Вера тихо засмеялась:
– Федя, Федя, милый человек, да на это все миллиарды не могли и не могут ответить прямо, а ты меня пытаешь… Господь побывал на земле в образе человека и показал как есть, как будет – и вот этому я верю, в это верую. И все! Мы уже не первый раз об этом. И ведь все просто…
– Было бы просто, если бы бессмертие не на веру принималось, а было бы реально. Если бы я, на земле смертный, видел бы, например, деда своего в его бессмертии. Вот это просто… А бессмертны, тогда и преступления великого в убийстве нет – годом раньше, годом позже. А ведь у креста на полигоне и митрополит говорил как о преступниках: одни за дорогой в дачах, а другие в ямах истлели. Есть разница! А мне говорят: да ты бессмертный. А я и отвечаю: если человек бессмертен, то убийство бессмертного не такое уж тяжкое преступление. Вот скажи мне, дурному: почему убийство объявляется преступлением и даже карается нередко смертью. Преступление за преступление?.. А если справедливое убийство? Если человек-злодей – и его переселяют в мир иной путем убийства. Это разве преступление? Ведь он бессмертен – там его и перевоспитают. – Глаза Федора сузились и подрагивали, и весь он подрагивал, как будто выбирал место и время для броска…

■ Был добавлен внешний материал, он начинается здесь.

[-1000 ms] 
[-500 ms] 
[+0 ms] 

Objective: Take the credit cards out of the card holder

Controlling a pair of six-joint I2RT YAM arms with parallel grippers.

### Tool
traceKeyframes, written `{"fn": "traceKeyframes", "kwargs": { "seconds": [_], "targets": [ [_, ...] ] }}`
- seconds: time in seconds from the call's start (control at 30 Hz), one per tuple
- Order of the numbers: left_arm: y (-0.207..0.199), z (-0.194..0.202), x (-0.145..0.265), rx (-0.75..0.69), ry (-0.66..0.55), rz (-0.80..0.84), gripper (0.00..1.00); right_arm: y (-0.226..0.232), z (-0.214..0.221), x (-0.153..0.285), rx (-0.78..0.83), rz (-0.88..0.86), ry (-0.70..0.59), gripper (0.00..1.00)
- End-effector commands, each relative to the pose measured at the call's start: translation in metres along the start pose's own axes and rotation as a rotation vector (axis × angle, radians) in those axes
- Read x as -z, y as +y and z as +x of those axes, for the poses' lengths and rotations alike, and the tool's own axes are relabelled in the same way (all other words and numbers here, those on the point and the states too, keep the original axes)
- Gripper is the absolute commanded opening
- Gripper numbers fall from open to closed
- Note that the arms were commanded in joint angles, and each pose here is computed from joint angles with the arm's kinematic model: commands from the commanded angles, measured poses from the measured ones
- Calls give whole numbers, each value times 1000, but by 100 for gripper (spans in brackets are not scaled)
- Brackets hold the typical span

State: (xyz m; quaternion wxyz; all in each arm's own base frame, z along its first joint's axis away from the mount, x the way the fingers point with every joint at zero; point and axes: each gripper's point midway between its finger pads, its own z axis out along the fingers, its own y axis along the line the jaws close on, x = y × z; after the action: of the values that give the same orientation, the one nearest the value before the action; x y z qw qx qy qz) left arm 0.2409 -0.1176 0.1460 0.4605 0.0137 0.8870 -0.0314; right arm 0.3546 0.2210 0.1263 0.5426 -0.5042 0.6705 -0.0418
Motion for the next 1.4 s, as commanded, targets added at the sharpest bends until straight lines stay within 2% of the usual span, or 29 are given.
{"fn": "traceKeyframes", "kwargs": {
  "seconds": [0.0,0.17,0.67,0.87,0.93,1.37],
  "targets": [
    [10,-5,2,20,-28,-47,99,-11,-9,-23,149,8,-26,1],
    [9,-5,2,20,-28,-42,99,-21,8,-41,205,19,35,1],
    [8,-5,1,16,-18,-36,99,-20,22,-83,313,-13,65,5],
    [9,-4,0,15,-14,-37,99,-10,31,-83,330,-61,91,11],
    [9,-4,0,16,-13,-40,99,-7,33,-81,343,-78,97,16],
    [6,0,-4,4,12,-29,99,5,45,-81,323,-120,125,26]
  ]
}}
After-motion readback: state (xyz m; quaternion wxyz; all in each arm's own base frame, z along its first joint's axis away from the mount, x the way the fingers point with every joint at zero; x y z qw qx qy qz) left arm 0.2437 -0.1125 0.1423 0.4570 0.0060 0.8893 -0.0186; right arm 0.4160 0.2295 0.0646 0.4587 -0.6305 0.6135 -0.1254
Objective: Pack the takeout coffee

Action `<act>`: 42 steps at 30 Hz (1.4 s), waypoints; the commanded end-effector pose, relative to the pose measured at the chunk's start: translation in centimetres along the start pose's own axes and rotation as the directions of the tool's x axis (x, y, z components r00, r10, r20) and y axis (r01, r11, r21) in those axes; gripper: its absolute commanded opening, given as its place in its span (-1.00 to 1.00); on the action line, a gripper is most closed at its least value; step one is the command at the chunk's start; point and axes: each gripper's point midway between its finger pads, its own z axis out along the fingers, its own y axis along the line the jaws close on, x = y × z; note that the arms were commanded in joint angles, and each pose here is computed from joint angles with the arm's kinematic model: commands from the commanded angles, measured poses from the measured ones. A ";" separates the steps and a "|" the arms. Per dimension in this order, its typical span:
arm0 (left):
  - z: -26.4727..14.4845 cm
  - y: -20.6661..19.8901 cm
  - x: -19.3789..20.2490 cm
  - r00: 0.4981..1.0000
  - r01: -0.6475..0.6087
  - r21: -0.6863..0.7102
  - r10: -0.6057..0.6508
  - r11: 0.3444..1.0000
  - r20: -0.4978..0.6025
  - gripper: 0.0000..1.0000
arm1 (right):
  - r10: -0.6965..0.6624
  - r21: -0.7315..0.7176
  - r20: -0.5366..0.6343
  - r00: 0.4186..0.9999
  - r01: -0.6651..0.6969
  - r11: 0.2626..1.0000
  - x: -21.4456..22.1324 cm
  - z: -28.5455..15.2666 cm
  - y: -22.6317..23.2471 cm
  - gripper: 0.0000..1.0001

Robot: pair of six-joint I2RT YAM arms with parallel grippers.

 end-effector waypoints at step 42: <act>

И Вера вздрагивала, потому что ребенок буянил – ударял то в один бок, то в другой. И ей хотелось радоваться, а не спорить. И в то же время она вдруг увидела провальную тьму, в которую сам себя ввергал ее муж.
– Федя! – тихо вскрикнула она. – О чем ты говоришь? Убить и оправдать – никак нельзя! Ведь в человеке убивают и Бога… Господи, помилуй… Федя, кто тебя в пропасть тянет?.. Даже самоубийц Церковь не отпевает. Это же сатанинство, Федя… Побойся Бога, что ты говоришь…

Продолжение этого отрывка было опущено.